Exercise
Taking each line of the material below in turn, count those containing the string "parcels". Provide the number alone.

Stored data

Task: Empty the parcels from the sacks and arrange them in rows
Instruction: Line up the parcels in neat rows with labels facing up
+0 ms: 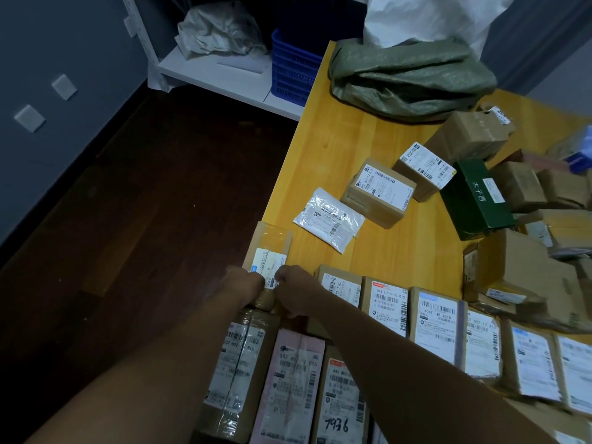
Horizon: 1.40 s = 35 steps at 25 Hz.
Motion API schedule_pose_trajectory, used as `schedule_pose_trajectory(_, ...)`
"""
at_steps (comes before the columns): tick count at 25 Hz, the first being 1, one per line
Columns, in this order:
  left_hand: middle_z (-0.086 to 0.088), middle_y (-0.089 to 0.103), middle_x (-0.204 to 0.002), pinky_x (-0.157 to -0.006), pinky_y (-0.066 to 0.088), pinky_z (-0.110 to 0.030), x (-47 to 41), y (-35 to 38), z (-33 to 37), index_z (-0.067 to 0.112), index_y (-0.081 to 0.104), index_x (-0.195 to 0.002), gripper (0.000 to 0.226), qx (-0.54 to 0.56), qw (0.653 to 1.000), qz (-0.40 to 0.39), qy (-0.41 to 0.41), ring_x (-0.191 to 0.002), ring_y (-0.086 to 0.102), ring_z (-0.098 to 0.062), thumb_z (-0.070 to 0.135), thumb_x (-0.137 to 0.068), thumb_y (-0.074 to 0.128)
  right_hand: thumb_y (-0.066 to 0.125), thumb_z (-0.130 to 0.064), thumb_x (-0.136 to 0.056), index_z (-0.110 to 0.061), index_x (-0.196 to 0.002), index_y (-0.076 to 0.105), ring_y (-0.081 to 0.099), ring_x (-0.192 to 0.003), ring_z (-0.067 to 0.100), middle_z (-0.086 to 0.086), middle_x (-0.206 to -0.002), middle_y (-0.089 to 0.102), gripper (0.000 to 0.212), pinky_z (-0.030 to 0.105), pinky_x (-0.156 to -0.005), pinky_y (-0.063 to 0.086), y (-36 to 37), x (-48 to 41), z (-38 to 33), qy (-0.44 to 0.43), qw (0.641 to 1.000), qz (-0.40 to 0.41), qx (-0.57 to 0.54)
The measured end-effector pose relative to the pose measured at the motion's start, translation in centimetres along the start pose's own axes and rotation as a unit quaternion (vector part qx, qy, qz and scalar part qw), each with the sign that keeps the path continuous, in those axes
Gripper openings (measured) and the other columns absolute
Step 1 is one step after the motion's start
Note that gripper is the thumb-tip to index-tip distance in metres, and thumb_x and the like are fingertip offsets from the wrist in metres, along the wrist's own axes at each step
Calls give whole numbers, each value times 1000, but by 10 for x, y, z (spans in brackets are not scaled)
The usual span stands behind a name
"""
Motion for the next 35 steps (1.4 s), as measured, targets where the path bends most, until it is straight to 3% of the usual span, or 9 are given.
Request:
schedule_pose_trajectory(3,-16,59,-127,-99,46,-49,13,-5,18,9,45,-127,68,-21,999,37,13,-113,58,-36,38,-69,65,48,-8,-98,-3,-122,57,60,-101,29,5,-103,59,26,41,-84,55,-22,9,5,-10,999,26,-21)
schedule_pose_trajectory(6,-14,50,-136,-108,34,-58,32,-8,54,11,42,-135,68,-54,991,99,67,-126,47,-38,40,-77,62,53,-9,-94,-1,-123,56,61,-98,33,11,-103,57,30,44,-82,52,-55,21,14,-5,998,65,-20)
schedule_pose_trajectory(9,-14,49,-137,-108,33,-55,52,-2,98,11,44,-137,62,-37,984,116,133,-128,44,-37,33,-82,61,54,-10,-91,-4,-119,56,56,-89,28,5,-95,54,29,38,-73,49,-89,38,29,5,994,99,-37)
schedule_pose_trajectory(13,-14,55,-132,-98,47,-47,77,36,149,12,44,-137,61,14,975,73,210,-119,53,-37,27,-82,63,55,-6,-91,-15,-94,53,56,-79,27,-1,-79,50,9,29,-61,43,-135,60,64,25,987,147,-68)
schedule_pose_trajectory(17,-13,56,-134,-93,49,-38,102,86,186,12,42,-142,62,44,967,30,250,-117,56,-35,20,-84,63,58,-12,-92,-7,-119,56,63,-93,31,9,-99,60,27,33,-71,46,-173,78,110,43,979,185,-71)
schedule_pose_trajectory(20,-15,64,-114,-84,49,-38,119,123,203,12,48,-128,46,53,965,10,256,-104,61,-35,16,-85,63,58,-16,-94,-6,-125,55,60,-105,31,11,-117,59,33,31,-77,45,-197,92,149,59,978,196,-34)
schedule_pose_trajectory(23,-15,63,-105,-81,46,-38,136,164,219,8,52,-117,35,52,965,1,256,-101,60,-35,15,-85,64,56,-17,-93,-3,-116,56,58,-100,31,13,-113,60,27,38,-83,50,-227,113,193,78,969,234,-11)
schedule_pose_trajectory(29,-1,58,-84,-79,44,-33,169,254,248,6,39,-144,61,26,961,-56,268,-99,59,-31,13,-88,62,54,-20,-91,-10,-101,58,58,-91,28,8,-95,61,14,35,-74,45,-281,152,281,148,930,335,-32)
schedule_pose_trajectory(35,-11,63,-107,-80,47,-33,186,321,263,4,39,-139,63,-4,961,-87,264,-99,58,-29,19,-85,68,53,-12,-89,-8,-95,56,53,-88,26,12,-99,60,8,32,-73,41,-290,168,348,200,918,342,-28)
Point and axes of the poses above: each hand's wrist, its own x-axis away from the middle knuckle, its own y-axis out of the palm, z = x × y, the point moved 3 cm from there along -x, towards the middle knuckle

Task result
2